Throttling
Throttling caps resource consumption per consumer or operation, rejecting, deferring, or degrading excess load to keep a system within capacity. It protects availability and enforces fair use but must be tuned and communicated clearly.
Throttling limits how much of a system's resources a given consumer can use over time. When demand exceeds what the system can safely serve, the system constrains, queues, or rejects excess requests rather than degrading or failing for everyone.
The problem is that load can spike beyond provisioned capacity, whether from legitimate bursts, a single noisy tenant, or abuse. Without limits, one consumer can exhaust shared resources and cause cascading failures.
How It Works
The system measures usage per consumer, tenant, or operation against a defined limit, such as requests per second, concurrent operations, or compute units. When a consumer crosses the limit, the system responds in one of several ways: reject the request (often with HTTP 429 and a Retry-After header), degrade gracefully by disabling non-essential features, or defer work by enqueuing it.
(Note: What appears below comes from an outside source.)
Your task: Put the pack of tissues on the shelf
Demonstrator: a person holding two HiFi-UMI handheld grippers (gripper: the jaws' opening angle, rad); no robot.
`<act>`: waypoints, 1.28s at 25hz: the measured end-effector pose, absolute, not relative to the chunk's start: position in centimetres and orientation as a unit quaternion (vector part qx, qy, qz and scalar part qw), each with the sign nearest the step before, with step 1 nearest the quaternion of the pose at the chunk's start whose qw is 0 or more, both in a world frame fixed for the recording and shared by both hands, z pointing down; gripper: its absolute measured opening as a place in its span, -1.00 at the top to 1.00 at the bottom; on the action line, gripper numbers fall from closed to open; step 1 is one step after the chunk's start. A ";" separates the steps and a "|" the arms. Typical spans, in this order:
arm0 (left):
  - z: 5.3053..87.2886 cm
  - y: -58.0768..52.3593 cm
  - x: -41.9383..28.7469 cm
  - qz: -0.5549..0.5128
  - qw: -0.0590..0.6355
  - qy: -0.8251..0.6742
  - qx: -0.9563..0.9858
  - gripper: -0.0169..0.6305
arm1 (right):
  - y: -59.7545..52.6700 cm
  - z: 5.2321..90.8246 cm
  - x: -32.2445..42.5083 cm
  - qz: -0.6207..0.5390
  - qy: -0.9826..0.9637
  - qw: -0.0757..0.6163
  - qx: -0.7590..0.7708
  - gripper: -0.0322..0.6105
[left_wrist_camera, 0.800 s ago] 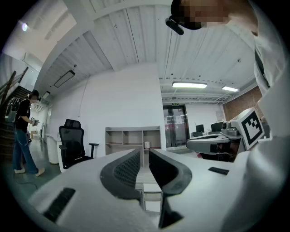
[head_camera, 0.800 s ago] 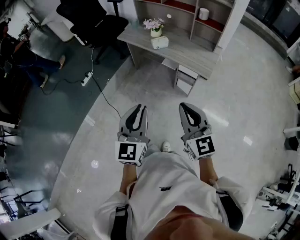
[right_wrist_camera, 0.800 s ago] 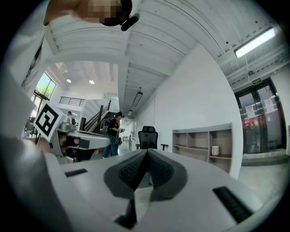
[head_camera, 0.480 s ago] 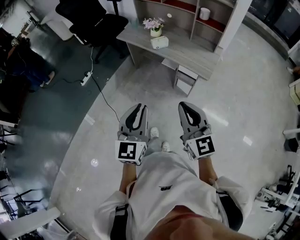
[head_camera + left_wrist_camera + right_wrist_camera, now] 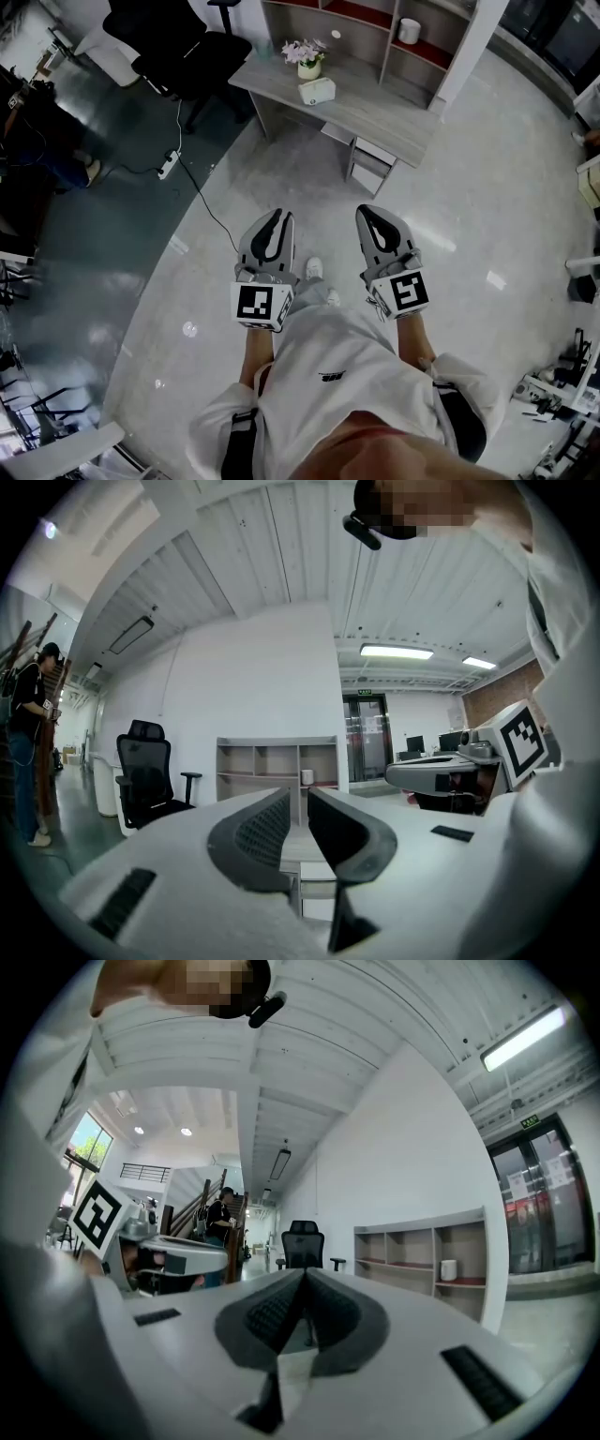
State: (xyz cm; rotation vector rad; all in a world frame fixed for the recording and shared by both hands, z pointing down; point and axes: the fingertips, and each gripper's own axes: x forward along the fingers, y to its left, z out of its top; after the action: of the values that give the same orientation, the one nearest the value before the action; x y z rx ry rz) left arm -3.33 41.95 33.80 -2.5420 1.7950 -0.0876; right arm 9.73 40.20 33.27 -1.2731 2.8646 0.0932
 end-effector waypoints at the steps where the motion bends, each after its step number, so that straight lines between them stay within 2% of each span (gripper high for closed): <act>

Throttling can be reactive, triggered when monitored metrics breach a threshold, or proactive, applied continuously per quota. It is frequently enforced at an API gateway or a sidecar so application code stays simple.
When to Use It
Use it to protect services with hard capacity limits, to enforce fair use and contractual quotas across tenants in a multi-tenant system, and to preserve availability and SLAs during spikes. It is essential for public APIs.
Avoid surprising clients: throttling should be predictable, documented, and communicated through clear response codes and headers.
Trade-offs
Throttling protects the system but rejects or delays work, which affects user experience; limits must balance protection against usability. Setting thresholds is hard and often needs tuning with real traffic. Distributed throttling requires shared state (a counter store) to enforce a global limit, which adds latency and a coordination point.
It addresses short-term overload; it is not a substitute for adequate capacity or autoscaling for sustained growth.
Related Patterns
Rate Limiting is a specific throttling technique using algorithms like token bucket. Queue-Based Load Leveling defers excess work instead of rejecting it. Circuit Breaker stops calls to a failing dependency, complementing inbound throttling.
Example
A public REST API allows each API key 100 requests per minute. An API gateway tracks usage in Redis. When a client exceeds the limit, the gateway returns 429 with Retry-After: 30. Premium tenants get a higher quota. During a regional traffic surge, the service also applies reactive throttling: when CPU passes 85%, it temporarily disables an expensive recommendation feature for free-tier users to keep core endpoints responsive.